— WORK REQUIRED —
From the listing below, select every line where the word "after" appears.

####

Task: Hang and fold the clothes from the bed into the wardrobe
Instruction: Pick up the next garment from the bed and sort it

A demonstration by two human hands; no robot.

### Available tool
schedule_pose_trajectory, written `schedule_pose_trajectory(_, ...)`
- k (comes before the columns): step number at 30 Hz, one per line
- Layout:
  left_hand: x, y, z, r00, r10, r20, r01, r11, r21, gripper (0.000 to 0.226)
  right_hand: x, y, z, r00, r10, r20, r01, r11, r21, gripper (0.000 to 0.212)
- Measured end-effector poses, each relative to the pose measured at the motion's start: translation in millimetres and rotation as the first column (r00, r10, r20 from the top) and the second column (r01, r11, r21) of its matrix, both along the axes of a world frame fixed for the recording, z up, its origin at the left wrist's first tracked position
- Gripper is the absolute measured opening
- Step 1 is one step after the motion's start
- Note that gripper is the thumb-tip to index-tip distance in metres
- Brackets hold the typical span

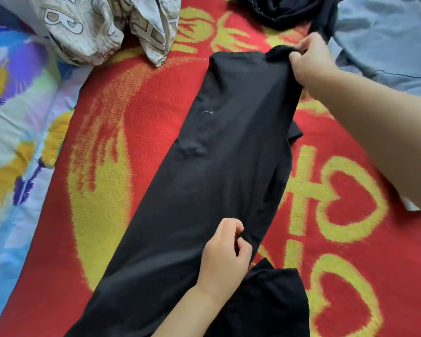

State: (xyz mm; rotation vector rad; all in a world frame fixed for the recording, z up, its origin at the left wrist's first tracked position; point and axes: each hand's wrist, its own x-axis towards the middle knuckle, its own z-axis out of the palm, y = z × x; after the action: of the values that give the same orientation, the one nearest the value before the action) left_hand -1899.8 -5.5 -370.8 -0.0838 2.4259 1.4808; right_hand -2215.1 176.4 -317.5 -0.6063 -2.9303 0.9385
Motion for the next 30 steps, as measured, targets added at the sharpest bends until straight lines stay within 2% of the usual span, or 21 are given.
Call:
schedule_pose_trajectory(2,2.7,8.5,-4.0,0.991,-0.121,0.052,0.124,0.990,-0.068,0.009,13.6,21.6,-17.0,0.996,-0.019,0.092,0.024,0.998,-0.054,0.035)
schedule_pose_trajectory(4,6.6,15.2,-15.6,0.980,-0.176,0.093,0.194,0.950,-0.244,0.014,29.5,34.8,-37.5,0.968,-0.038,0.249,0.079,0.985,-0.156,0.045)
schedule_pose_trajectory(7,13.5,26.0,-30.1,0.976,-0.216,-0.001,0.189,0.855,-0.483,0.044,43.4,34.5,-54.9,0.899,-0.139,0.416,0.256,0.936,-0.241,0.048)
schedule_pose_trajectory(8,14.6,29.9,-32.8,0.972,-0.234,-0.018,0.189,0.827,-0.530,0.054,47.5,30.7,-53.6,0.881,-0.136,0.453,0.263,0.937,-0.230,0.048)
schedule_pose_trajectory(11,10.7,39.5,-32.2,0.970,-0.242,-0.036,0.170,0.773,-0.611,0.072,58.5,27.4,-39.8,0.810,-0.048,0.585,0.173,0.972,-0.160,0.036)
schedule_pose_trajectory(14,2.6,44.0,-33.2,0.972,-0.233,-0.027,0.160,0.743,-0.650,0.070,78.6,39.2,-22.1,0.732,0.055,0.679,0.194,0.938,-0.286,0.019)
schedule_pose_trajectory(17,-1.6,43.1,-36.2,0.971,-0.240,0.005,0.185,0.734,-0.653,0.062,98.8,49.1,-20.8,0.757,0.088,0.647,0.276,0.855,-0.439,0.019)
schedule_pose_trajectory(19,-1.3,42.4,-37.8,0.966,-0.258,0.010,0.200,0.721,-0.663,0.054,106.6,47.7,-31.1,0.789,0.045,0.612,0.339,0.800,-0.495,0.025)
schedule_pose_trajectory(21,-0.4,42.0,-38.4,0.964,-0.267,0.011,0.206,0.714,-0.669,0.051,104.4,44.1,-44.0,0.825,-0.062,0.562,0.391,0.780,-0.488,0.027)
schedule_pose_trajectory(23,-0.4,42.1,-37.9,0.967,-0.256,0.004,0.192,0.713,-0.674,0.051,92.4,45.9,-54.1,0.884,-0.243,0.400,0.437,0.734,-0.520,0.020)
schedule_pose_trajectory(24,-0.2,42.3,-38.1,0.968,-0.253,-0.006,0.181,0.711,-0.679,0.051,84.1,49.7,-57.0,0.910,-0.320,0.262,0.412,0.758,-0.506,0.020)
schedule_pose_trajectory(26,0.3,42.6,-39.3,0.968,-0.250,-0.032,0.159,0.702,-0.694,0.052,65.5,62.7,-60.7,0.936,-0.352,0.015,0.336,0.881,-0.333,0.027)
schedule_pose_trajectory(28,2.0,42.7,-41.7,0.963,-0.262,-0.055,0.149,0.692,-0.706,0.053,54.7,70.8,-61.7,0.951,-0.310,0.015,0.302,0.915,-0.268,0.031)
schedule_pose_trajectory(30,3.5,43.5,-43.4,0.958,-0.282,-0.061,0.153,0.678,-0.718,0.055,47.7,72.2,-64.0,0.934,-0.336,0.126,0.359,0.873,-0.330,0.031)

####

— ANSWER TO THE PROBLEM —
- Step 1 is one step after the motion's start
State: (xyz mm; rotation vector rad; all in a world frame fixed for the recording, z up, its origin at the left wrist's first tracked position; point and axes: each hand's wrist, its own x-axis towards the middle knuckle, its own z-axis out of the palm, y = z × x; after the action: of the values that give the same orientation, the one nearest the value before the action) left_hand -1899.8 -5.5 -370.8 -0.0838 2.4259 1.4808; right_hand -2215.1 176.4 -317.5 -0.6063 -2.9303 0.9385

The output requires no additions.